Start your week in the serene location of Punta Arenas, one of the closest Chilean towns to Antarctica. From there, take a ferry to Isla Magdalena, a very popular penguin spotting location in South America where penguins rule the island and approximately 60,000 breeding pairs come every year. You can then visit Bahia Inutil where the only colony of king penguins outside of Antarctica resides. After a day of watching these adorable penguins in their natural habitat, it’s time to press on to Puerto Natales.
A crucial stopping point for those heading to the Torres del Paine National Park, Puerto Natales is a modest fishing port with a string of corrugated tin houses that now has a handful of hiking shops for its visitors to browse. From there you can either rent a car or jump on a bus to the famed Torres del Paine National Park. Whether you want to go into the wild to set up your camp, stay in rustic refugios (hiking hostels) or live the high life in one of the many boutique hotels with incredible views, enjoy spending the afternoon discovering your surroundings—wherever you’re situated, there are bound to be some waterfalls or lakes to visit.
If you’re a keen hiker and want to hike the more advanced W or O trails, you will need to allow for a longer stay in the Torres del Paine National Park as they take between four to ten days (the W trail being the shorter of the two). If you’re on a tight schedule then today is the day to do the Torres hike! Some hikers tend to start before sunrise to catch views of the three towers as the sun comes up. Once you’ve reached the creamy green lake and the humongous towering peaks, you can relax and take in your well-earned view.

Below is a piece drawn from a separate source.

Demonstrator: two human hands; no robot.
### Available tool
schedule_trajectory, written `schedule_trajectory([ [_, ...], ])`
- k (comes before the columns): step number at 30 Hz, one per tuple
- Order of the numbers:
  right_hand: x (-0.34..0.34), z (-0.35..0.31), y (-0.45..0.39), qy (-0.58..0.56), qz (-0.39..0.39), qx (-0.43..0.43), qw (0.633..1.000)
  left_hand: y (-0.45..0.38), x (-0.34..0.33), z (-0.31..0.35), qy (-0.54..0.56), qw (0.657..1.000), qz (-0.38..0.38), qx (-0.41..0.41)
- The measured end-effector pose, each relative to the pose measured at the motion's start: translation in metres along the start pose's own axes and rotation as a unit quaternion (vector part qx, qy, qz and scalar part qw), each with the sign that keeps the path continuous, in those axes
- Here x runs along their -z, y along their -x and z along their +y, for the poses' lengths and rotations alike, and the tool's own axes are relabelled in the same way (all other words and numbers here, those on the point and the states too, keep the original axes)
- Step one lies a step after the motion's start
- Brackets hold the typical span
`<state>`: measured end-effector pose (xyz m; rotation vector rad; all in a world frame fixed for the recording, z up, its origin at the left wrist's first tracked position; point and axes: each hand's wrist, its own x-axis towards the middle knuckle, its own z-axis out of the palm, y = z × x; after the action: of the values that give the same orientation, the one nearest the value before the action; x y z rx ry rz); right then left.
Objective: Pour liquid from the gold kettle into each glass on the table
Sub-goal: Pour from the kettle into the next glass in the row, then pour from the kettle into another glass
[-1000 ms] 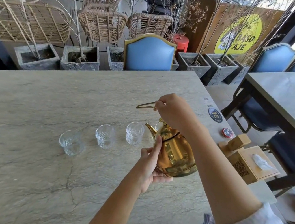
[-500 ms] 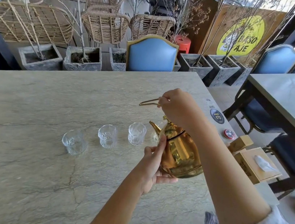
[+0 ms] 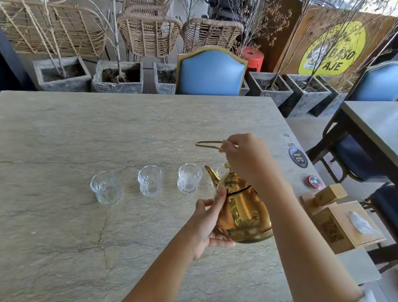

Why not treat yourself to a meal in one of the refugios or hotels after your hard trek?
Stroll around the stunning turquoise Pehoe Lake and if your legs are tired from hiking, you can take a boat across the lake to enjoy the surrounding waterfalls and magnificent vistas. Your last afternoon in Chile should be spent at Grey Lake where the huge Grey Glacier sits. It’s accessible via a boat trip or by hiking across the ice on a Bigfoot Patagonia excursion where all the necessary equipment will be provided. Enjoy your last evening in Chilean Patagonia before heading to Argentinian Patagonia!
It will be best to get the earliest possible bus out of Torres del Paine and across the Chile-Argentina border as the queues can take a longer time later in the day. Once you have arrived at El Calafate, Argentina’s glacier capital, you can peruse the shops on the main street, go horseback riding and settle into your accommodation. Enjoy an evening meal at any of El Calafate’s various restaurants to fuel up for the next day’s adventures.
El Calafate’s most impressive attraction is the Perito Moreno Glacier in the Los Glaciares National Park. Spend the day seeing the huge glacier from a number of angles and listening to the loud thuds of glaciers melting and hitting the water. You can also walk around the park’s paths, take a boat trip to the glacier or even go on an ice-trekking trip across it. Once you have experienced the grandeur of Perito Moreno, make your way to the sleepy rustic town of El Chalten, where you can stay in hostels, refugios or eco domes.
Your final day should be spent hiking one of the most impressive trails at the Cerro Fitz Roy. While the first half of the hike is a pleasant walk through the forests to the glaciers, the last part of the trek is hard work. Once you complete the hike, you will be greeted with extremely beautiful vistas. If you can’t bear to tear yourself away, there are plenty more hikes as well as glaciers you can visit either by boat or by kayak around El Chalten.